〈祇園祭を支える職人の技〉

1万本の絹糸が生み出す西陣織「水引」 祇園祭を支え続ける京都の底力、鷹山復興の軌跡

■龍村美術織物 岩間利夫さん、大西聡さん

「動く美術館」とも呼ばれる祇園祭の山鉾巡行。華やかに飾る懸装品の中でも、ひときわ目を引くのが色とりどりの紋様に彩られた幕。度重なる災禍で失われた鷹山の幕「水引」を手がけたのは、京都が誇る西陣織の名品を生み出し続ける龍村美術織物。機を織ったのは、同社の選りすぐりの職人、岩間利夫さんと大西聡さんだ。

龍村美術織物の岩間利夫さん(右)と大西聡さん(左)

今回の鷹山の懸装品では、鳥と花の紋様が特徴的な「二番水引」を岩間さんが、鮮やかな金襴が白地に映える「三番水引」を大西さんが担った。
手織りによる西陣織の制作は、まさに職人仕事の極みといえる。1枚の水引に使う絹糸は約1万本、一日に織れるのはわずか10センチほどという。毎日ひたすら織機に向かい、約3カ月の期間を経て完成した。

手織りによる西陣織の制作は、まさに職人仕事の極み(撮影:三木千絵/京都新聞社)

西陣に生まれ、父も同じく西陣織の職人だった岩間さんはこの道60年。「何もかもを忘れて、ただ織ることに集中する。たて糸の張り具合やわずかな力加減が、仕上がりに出ます」と話す。
一方、「物づくりが好きで、この世界に入りました」と話す大西さん。絹糸を重ねることで多彩な立体感を表現する西陣織の技を追い求めて、20年あまりが過ぎた。「織物の端を見ると、織った職人の性格が分かる。リズムよく、ひと越しひと越しを丁寧に進めていきます」と語る。

一日に織れるのはわずか10センチほど。鷹山の水引は、完成まで約3カ月の期間を要した(撮影:三木千絵/京都新聞社)

いくつもの時代を超え、受け継がれてきた西陣織の手織りの技。「いつも通りに織るだけです。それでも、歴史に残る仕事に関われたことは、感無量。身が引き締まる思いです」。いかにも職人らしい岩間さんの素朴な言葉のうちに、祇園祭を支え続ける京都の底力を見た。

華やかに飾る懸装品の中でも、ひときわ目を引く幕「水引」(京都府京丹波町・安井杢工務店)

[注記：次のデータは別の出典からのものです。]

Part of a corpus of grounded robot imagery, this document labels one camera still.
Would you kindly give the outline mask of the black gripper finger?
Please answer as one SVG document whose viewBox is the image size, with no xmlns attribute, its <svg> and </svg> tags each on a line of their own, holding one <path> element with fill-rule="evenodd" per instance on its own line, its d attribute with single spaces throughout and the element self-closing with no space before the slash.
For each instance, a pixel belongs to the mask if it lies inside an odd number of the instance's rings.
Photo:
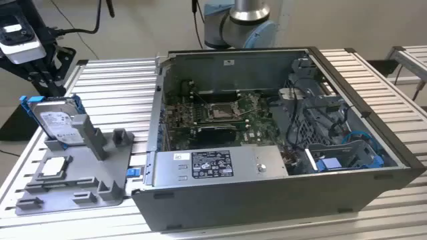
<svg viewBox="0 0 427 240">
<path fill-rule="evenodd" d="M 14 64 L 6 57 L 1 57 L 0 68 L 28 81 L 41 96 L 50 96 L 50 91 L 45 84 L 45 78 L 32 61 L 21 64 Z"/>
<path fill-rule="evenodd" d="M 46 51 L 46 86 L 50 97 L 61 97 L 65 94 L 65 88 L 60 81 L 64 80 L 72 61 L 76 56 L 76 50 L 70 47 L 52 45 Z"/>
</svg>

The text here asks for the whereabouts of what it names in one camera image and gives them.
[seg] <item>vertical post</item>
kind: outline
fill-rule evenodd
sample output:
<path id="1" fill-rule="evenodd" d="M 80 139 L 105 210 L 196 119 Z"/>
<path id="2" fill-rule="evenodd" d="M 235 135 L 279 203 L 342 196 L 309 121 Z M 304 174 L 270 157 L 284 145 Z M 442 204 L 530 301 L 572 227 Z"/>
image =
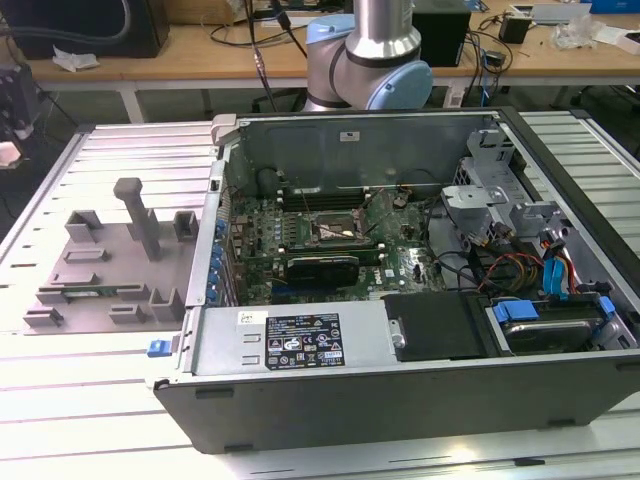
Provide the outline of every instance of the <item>vertical post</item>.
<path id="1" fill-rule="evenodd" d="M 147 214 L 147 209 L 142 203 L 140 192 L 142 182 L 139 178 L 121 178 L 113 187 L 113 194 L 122 200 L 131 216 L 135 232 L 149 261 L 160 260 L 160 243 L 158 243 L 157 230 L 152 225 L 152 220 Z"/>

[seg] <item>wooden table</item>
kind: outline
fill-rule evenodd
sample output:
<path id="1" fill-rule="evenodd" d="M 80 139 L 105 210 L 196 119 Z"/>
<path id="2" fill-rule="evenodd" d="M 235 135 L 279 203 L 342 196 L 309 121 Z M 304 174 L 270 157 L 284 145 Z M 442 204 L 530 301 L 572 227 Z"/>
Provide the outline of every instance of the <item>wooden table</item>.
<path id="1" fill-rule="evenodd" d="M 484 18 L 501 13 L 510 2 L 486 0 L 486 3 L 490 12 L 472 15 L 472 28 L 477 28 Z M 612 26 L 640 26 L 640 15 L 598 15 L 596 18 Z M 551 30 L 551 27 L 538 26 L 527 34 L 523 45 L 512 46 L 513 65 L 500 78 L 501 85 L 640 83 L 640 57 L 606 44 L 598 44 L 595 49 L 561 51 L 551 45 Z M 258 37 L 278 32 L 277 28 L 259 28 Z M 498 26 L 491 26 L 487 33 L 497 35 Z M 306 32 L 302 29 L 296 35 L 304 40 Z M 227 39 L 248 41 L 246 26 L 230 29 Z M 482 46 L 503 49 L 489 38 L 483 38 Z M 472 52 L 472 47 L 467 45 L 458 67 L 433 69 L 435 85 L 449 87 L 445 106 L 460 105 L 475 70 Z M 306 61 L 293 44 L 263 48 L 262 54 L 272 87 L 306 86 Z M 48 90 L 119 92 L 132 123 L 144 122 L 143 109 L 137 98 L 137 92 L 142 90 L 262 87 L 256 78 L 250 49 L 216 44 L 209 39 L 208 30 L 204 31 L 200 26 L 172 26 L 169 40 L 157 58 L 100 58 L 99 61 L 100 67 L 78 73 L 63 71 L 50 60 L 30 61 L 29 64 L 36 79 Z"/>

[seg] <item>black box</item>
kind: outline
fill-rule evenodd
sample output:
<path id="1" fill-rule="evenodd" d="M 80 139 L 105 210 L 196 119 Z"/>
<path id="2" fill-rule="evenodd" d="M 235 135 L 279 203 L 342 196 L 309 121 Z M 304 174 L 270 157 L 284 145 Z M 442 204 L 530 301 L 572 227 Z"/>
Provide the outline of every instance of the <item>black box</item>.
<path id="1" fill-rule="evenodd" d="M 420 58 L 431 67 L 457 67 L 471 11 L 462 0 L 415 0 L 413 26 L 422 35 Z"/>
<path id="2" fill-rule="evenodd" d="M 164 0 L 129 0 L 131 30 L 116 45 L 93 46 L 48 38 L 16 37 L 16 44 L 31 60 L 53 57 L 53 45 L 69 53 L 95 53 L 99 57 L 155 57 L 169 35 Z M 115 35 L 122 29 L 119 0 L 0 0 L 9 27 L 42 27 L 95 37 Z"/>
<path id="3" fill-rule="evenodd" d="M 502 19 L 502 27 L 498 36 L 504 43 L 521 44 L 527 31 L 531 26 L 531 18 L 529 17 L 512 17 L 505 15 Z"/>

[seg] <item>white sticker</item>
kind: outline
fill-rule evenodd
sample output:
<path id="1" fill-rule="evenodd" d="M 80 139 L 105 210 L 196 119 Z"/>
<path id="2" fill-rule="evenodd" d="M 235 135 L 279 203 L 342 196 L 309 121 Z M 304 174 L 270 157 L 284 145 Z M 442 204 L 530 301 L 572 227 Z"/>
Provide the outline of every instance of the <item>white sticker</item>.
<path id="1" fill-rule="evenodd" d="M 340 132 L 341 142 L 359 142 L 360 132 Z"/>
<path id="2" fill-rule="evenodd" d="M 238 325 L 264 325 L 268 316 L 266 310 L 238 312 Z"/>

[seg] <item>black plastic cover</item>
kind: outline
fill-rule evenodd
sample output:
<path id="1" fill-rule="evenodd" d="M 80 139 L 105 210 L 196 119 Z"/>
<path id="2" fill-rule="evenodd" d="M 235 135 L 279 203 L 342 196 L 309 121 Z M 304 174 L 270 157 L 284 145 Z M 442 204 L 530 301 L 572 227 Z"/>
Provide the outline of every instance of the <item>black plastic cover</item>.
<path id="1" fill-rule="evenodd" d="M 405 346 L 396 349 L 401 362 L 498 356 L 491 327 L 476 295 L 387 295 L 384 303 L 389 319 L 398 320 L 403 330 Z"/>

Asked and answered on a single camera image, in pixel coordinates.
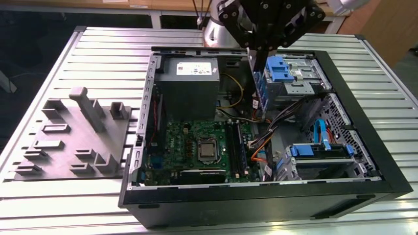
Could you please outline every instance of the aluminum extrusion platform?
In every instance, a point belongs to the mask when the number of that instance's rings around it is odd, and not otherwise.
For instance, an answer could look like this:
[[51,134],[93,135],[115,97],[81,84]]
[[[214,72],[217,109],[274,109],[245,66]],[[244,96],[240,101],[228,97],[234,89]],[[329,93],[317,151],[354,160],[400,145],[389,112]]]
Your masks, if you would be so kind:
[[[202,47],[198,30],[78,28],[0,156],[0,232],[9,234],[119,234],[147,229],[118,207],[121,179],[14,181],[14,161],[34,142],[33,130],[43,119],[49,98],[69,99],[70,89],[85,86],[101,105],[133,107],[125,143],[126,160],[135,143],[137,120],[151,46]],[[326,50],[370,118],[385,145],[416,190],[397,200],[376,203],[338,218],[187,227],[165,230],[182,234],[284,231],[312,234],[416,234],[418,224],[418,102],[365,40],[354,35],[306,34],[292,49]]]

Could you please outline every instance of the gray mount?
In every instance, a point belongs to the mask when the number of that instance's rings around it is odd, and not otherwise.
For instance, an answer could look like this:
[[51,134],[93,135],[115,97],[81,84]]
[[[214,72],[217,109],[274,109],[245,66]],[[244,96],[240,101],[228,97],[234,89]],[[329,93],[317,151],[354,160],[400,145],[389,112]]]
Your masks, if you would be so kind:
[[70,98],[79,106],[66,107],[49,99],[33,147],[23,155],[15,180],[113,178],[119,176],[131,107],[122,102],[102,107],[77,87]]

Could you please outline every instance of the power supply label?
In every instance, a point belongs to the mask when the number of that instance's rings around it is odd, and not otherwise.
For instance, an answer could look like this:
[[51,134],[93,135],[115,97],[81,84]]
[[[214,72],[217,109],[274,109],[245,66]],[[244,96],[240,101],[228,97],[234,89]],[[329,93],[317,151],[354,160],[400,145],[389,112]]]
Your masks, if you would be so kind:
[[181,62],[178,63],[178,75],[211,75],[210,62]]

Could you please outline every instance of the ram slot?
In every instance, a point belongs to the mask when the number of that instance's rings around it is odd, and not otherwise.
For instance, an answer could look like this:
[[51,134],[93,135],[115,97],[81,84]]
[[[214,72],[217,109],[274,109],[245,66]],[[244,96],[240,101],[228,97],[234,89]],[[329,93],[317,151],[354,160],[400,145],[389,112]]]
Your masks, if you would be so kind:
[[244,144],[242,134],[241,134],[241,126],[240,123],[234,124],[234,131],[237,134],[237,153],[238,153],[238,169],[240,169],[240,175],[244,177],[249,174],[248,171],[248,154],[246,154],[246,148]]
[[238,178],[240,171],[238,171],[238,155],[237,155],[237,148],[236,148],[234,124],[230,121],[225,122],[225,133],[226,133],[226,143],[228,143],[228,148],[229,148],[232,177]]

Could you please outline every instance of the motherboard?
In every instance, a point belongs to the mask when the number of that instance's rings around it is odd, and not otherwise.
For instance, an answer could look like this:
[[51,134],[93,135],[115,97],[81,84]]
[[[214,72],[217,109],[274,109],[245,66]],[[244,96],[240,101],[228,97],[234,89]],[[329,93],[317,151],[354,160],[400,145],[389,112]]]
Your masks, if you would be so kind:
[[260,181],[258,166],[248,164],[252,139],[246,121],[169,122],[165,153],[149,157],[146,185]]

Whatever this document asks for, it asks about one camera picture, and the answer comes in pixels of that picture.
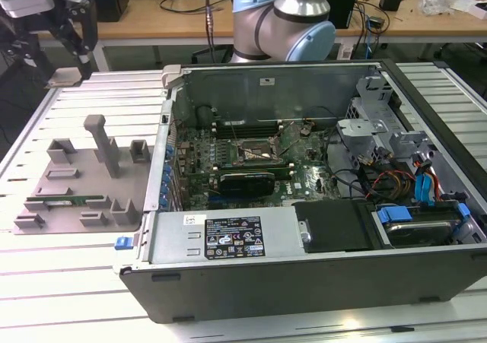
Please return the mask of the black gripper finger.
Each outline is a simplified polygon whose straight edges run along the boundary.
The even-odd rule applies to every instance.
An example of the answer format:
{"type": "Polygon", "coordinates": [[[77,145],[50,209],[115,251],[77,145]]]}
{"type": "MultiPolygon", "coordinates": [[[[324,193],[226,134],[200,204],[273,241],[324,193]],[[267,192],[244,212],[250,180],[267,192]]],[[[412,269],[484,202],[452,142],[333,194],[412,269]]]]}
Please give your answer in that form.
{"type": "Polygon", "coordinates": [[[47,18],[48,31],[58,40],[73,56],[83,54],[83,42],[75,29],[71,18],[62,17],[55,19],[47,18]]]}
{"type": "Polygon", "coordinates": [[[83,54],[74,56],[81,74],[91,74],[88,54],[98,42],[97,7],[95,0],[64,0],[67,17],[71,18],[76,31],[82,38],[83,54]]]}

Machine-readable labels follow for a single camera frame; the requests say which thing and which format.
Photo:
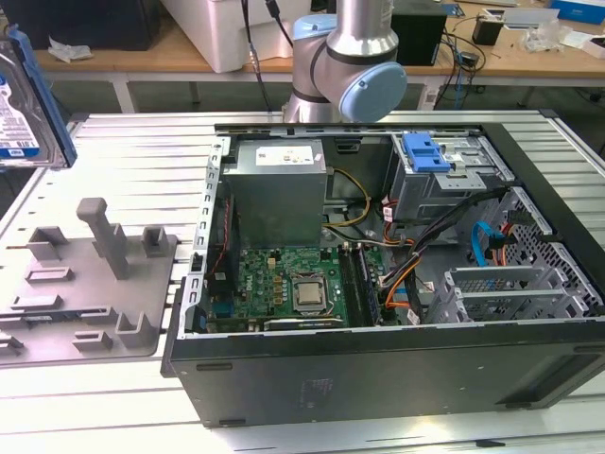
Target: gray plastic holder
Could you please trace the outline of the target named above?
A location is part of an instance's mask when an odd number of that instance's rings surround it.
[[[77,214],[95,239],[36,229],[33,259],[8,307],[0,307],[0,366],[152,355],[158,345],[177,238],[148,226],[124,236],[103,199]]]

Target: table leg
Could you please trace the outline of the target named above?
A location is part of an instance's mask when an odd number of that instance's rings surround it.
[[[199,87],[197,82],[189,82],[189,92],[193,98],[193,103],[199,104],[201,99],[199,98]]]
[[[115,77],[112,78],[113,89],[117,97],[117,102],[120,103],[122,114],[136,114],[138,111],[136,100],[130,92],[128,78]]]
[[[531,96],[533,92],[536,90],[536,87],[528,87],[526,93],[523,95],[520,101],[517,102],[517,106],[519,107],[527,107],[529,101],[531,100]]]
[[[423,90],[420,94],[420,100],[418,101],[419,111],[433,111],[435,110],[435,101],[439,96],[441,89],[440,80],[427,80],[424,83]]]

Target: blue hard drive
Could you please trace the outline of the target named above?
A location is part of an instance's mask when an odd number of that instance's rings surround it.
[[[77,154],[29,39],[0,39],[0,167],[71,167]]]

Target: blue drive bay latch
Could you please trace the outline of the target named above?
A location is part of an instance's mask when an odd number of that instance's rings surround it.
[[[449,172],[452,167],[443,160],[441,147],[426,132],[404,134],[404,149],[415,172]]]

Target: hard drive label
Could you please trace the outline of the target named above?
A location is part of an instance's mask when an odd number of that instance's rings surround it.
[[[9,104],[12,91],[7,83],[0,86],[0,156],[24,158],[36,156],[40,145],[25,116]]]

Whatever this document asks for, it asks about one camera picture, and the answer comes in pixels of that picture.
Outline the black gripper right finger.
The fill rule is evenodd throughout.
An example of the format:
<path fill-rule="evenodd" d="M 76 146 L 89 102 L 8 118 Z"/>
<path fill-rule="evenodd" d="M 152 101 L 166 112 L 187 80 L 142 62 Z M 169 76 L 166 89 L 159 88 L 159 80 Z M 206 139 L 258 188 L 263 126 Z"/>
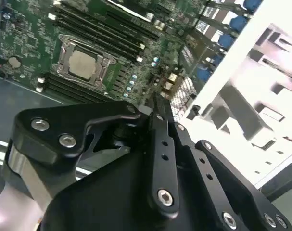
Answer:
<path fill-rule="evenodd" d="M 194 143 L 172 115 L 176 152 L 188 165 L 190 190 L 207 231 L 291 231 L 288 219 L 206 140 Z"/>

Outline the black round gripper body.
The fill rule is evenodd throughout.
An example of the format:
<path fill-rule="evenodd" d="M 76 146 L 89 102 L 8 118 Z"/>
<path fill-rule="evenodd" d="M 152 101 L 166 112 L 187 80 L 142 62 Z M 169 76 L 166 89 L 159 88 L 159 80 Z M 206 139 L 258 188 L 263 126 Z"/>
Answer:
<path fill-rule="evenodd" d="M 176 192 L 150 197 L 129 154 L 60 192 L 42 231 L 290 231 L 291 223 L 211 144 L 180 145 Z"/>

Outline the gripper black left finger with plate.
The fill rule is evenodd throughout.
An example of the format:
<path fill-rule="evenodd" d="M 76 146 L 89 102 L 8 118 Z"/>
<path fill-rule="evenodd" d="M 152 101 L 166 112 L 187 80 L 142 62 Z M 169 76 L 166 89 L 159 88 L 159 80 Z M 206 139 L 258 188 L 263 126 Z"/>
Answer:
<path fill-rule="evenodd" d="M 168 101 L 160 95 L 153 96 L 149 115 L 126 101 L 23 110 L 14 119 L 5 160 L 22 179 L 26 166 L 15 167 L 16 156 L 31 165 L 38 181 L 26 186 L 43 209 L 56 195 L 94 205 L 111 192 L 111 184 L 99 184 L 100 172 L 75 181 L 78 162 L 88 152 L 130 146 L 134 154 L 149 157 L 142 200 L 159 214 L 175 215 L 179 196 L 174 140 L 168 133 L 170 115 Z"/>

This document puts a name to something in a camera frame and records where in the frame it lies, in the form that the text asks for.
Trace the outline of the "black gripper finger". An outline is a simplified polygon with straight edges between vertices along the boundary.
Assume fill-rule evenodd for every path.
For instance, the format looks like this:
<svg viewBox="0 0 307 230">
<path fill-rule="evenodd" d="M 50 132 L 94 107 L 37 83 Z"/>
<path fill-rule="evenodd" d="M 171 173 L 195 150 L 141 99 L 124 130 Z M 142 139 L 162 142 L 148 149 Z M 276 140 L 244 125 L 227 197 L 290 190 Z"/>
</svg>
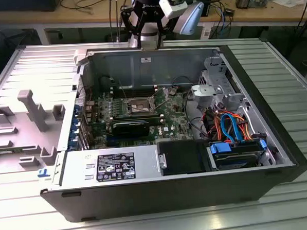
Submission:
<svg viewBox="0 0 307 230">
<path fill-rule="evenodd" d="M 161 47 L 161 41 L 162 41 L 162 36 L 164 33 L 164 27 L 162 26 L 162 21 L 164 20 L 164 16 L 163 15 L 156 15 L 156 25 L 158 28 L 158 40 L 157 40 L 157 48 Z"/>
<path fill-rule="evenodd" d="M 137 16 L 137 22 L 135 25 L 130 20 L 132 13 Z M 134 4 L 133 6 L 121 7 L 120 15 L 127 31 L 136 38 L 136 47 L 140 49 L 141 32 L 145 24 L 145 9 L 143 8 L 143 4 Z"/>
</svg>

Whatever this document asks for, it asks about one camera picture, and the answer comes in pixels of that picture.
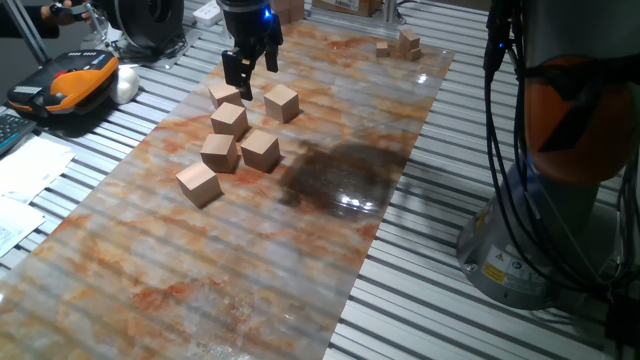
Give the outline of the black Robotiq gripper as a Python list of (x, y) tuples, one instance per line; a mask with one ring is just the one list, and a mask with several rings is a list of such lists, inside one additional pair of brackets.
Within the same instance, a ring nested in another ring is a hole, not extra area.
[(254, 62), (245, 58), (265, 55), (266, 69), (279, 71), (278, 53), (283, 44), (280, 18), (269, 0), (219, 0), (218, 5), (234, 41), (231, 50), (222, 52), (226, 84), (236, 88), (242, 99), (251, 101)]

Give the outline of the person's hand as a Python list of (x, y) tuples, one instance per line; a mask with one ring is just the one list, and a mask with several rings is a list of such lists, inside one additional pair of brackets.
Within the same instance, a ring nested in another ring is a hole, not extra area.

疫病退散を祈る祇園祭。昨年に続き新型コロナウイルスの影響から、山鉾巡行や神輿渡御は中止となりました。平安時代の御霊会から千年を超えて続く祇園祭は、幾度もの災禍を乗り越え、その姿を変えながらも歴史をつないできました。来年は約200年ぶりに復原された鷹山が巡行復帰を予定しています。変化の時代にあって、歴史を守り伝えるために。祇園祭を裏方として支える人々の、新しい挑戦が始まります。
〈文/龍太郎〉

不自由な時代だから、寄り添う「祈り」を大切に

八坂神社権禰宜(ごんねぎ) 東條貴史さん

新型コロナの収束が見通せない中、今年も神輿渡御は中止としました。しかし、疫病退散を祈るという本義を守るため、昨年と同様に、榊を白馬に乗せた「神籬(ひもろぎ)」によって御旅所まで赴き、御神霊をお祀りします。
869(貞観11)年の「祇園御霊会」以来、幾多の困難を乗り越える中で変化を経て、今日まで祇園祭は続いてきました。昨年は本殿が国宝となる慶事もあり、改めて、祇園祭を通した氏子とのつながりの深さを感じています。
人々をつなぐ要として、新型コロナ禍で不自由な生活を強いられる方々に寄り添うような「祈り」を届けたいと願っています。


いつの時代も祇園祭とともに、文化と技術の継承こそ責務

祇園祭山鉾連合会 理事長 木村幾次郎さん

祇園祭を引き継いでいくのは、何よりも「人」です。縄絡みと呼ばれる伝統的な技を用いる山鉾建てをはじめ、次の世代の人たちへ技術や文化を継承して行くことは、祇園祭に携わる人間の責務です。2年続けて山鉾巡行は中止となりましたが、技術継承のため、山鉾建てについては行うことにしました。
京都の町並みがどれほど変わろうとも、祇園祭の山鉾は変わりません。来年は鷹山が後祭巡行に復帰し、全34基で山鉾巡行を行う意義深い年となります。
いつの時代にあっても、皆さまに祇園祭を見て頂けるように。変化を受け入れながらも、変わらないものを大切にしたいと思います。